As for the president's rare positive messaging on TV, four ads rolled out since late September made no mention of Biden. One ad highlighted rebuilding the military, another showcased protecting Medicare and social security, while the third and fourth touted his coronavirus response. The ads claim the president will end the U.S. reliance on China and "eradicate the coronavirus" and that Mr. Trump, who underwent treatment at Walter Reed Medical Center for COVID-19, "tackled the virus head on."
As of October 20, more than 90% of the president's ads took a negative tone once more or provided comparisons between the candidates, underscoring Trump campaign advisors' longstanding efforts to prevent the 2020 race from playing out as a referendum on the president's handling of the virus.
And while Biden has had more positive messaging, some of his ads do take on the president directly.
"This president has a lot to say about Black women. He's called us low IQ, unhinged and crazy," Black women say in one ad directly to camera. "We are extremely motivated and ready to vote him out. " In another ad, a Wisconsin farmer accuses the president of ending "over a hundred years of family farming for me and for my neighbors."

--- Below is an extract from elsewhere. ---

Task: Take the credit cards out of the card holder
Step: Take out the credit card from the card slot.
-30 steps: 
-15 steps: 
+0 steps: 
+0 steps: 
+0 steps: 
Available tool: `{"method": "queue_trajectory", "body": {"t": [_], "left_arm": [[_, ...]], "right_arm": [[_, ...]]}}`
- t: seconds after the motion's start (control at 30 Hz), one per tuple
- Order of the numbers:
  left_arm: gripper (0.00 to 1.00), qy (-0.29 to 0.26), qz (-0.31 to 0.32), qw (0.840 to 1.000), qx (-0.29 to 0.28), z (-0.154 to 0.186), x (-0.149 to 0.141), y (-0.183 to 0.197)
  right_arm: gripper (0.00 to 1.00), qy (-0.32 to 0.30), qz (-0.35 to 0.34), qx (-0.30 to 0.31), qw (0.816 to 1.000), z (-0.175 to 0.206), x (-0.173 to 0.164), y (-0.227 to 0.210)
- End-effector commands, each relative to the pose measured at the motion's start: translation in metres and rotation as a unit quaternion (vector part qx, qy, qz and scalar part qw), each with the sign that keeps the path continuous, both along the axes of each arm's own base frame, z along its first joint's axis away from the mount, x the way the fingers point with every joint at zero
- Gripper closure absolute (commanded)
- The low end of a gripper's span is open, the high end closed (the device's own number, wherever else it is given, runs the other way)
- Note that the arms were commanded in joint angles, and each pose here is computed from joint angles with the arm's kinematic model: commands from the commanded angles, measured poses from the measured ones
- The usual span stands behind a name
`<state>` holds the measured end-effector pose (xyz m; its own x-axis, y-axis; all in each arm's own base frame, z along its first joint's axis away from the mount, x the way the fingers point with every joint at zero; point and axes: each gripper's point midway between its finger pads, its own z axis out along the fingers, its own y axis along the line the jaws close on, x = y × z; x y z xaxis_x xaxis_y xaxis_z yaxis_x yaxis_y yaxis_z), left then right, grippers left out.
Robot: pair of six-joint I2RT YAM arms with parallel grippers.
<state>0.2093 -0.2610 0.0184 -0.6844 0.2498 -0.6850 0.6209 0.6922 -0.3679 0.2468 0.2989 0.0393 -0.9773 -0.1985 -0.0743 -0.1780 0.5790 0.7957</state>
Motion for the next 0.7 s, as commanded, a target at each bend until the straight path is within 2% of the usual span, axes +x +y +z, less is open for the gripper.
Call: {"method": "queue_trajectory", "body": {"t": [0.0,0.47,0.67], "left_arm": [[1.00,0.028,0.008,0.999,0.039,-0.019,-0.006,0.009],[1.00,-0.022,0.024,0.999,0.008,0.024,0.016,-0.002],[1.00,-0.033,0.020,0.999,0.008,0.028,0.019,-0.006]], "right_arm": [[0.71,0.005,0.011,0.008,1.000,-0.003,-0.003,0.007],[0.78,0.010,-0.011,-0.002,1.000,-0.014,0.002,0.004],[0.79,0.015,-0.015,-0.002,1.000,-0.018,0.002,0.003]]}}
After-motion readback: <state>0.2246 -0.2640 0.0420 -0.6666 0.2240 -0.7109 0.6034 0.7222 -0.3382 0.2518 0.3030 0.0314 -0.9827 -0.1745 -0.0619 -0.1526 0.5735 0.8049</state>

The two presidential campaigns' advertisement strategies also reflect the overall approaches to partisan spending in the final lap of 2020. A review of ads in 11 battleground states from the beginning of September through October 24 revealed total Republican affiliated ad spending on anti-Biden messaging totaled more than $157 million, far more than pro-Trump messaging which totaled less than $100 million. During that time, spending on pro-Trump messaging only outweighed anti-Biden messaging in only two states: Michigan and Texas. This did not apply to national cable and network ads.
"Typically, a more common role of the outside groups, of the super PACs, is to do the negative [ads], partially because it's an easier message to execute," said Stutzman.
This was not the overall case this year for Democrats. They spent nearly $200 million over eight weeks on pro-Biden messaging, more than $40 million more than they spent on anti-Trump messaging.
"Joe Biden understands hard times because he's lived it," claims the narrator in an ad by Unite the Country PAC first aired in Pittsburgh. "It's why his recovery plan will lift all of us."
The only state where anti-Trump spending outweighed the investment in pro-Biden messaging since early September was in Florida. Pro-Biden messaging also outweighed anti-Trump messaging in national network and cable spending.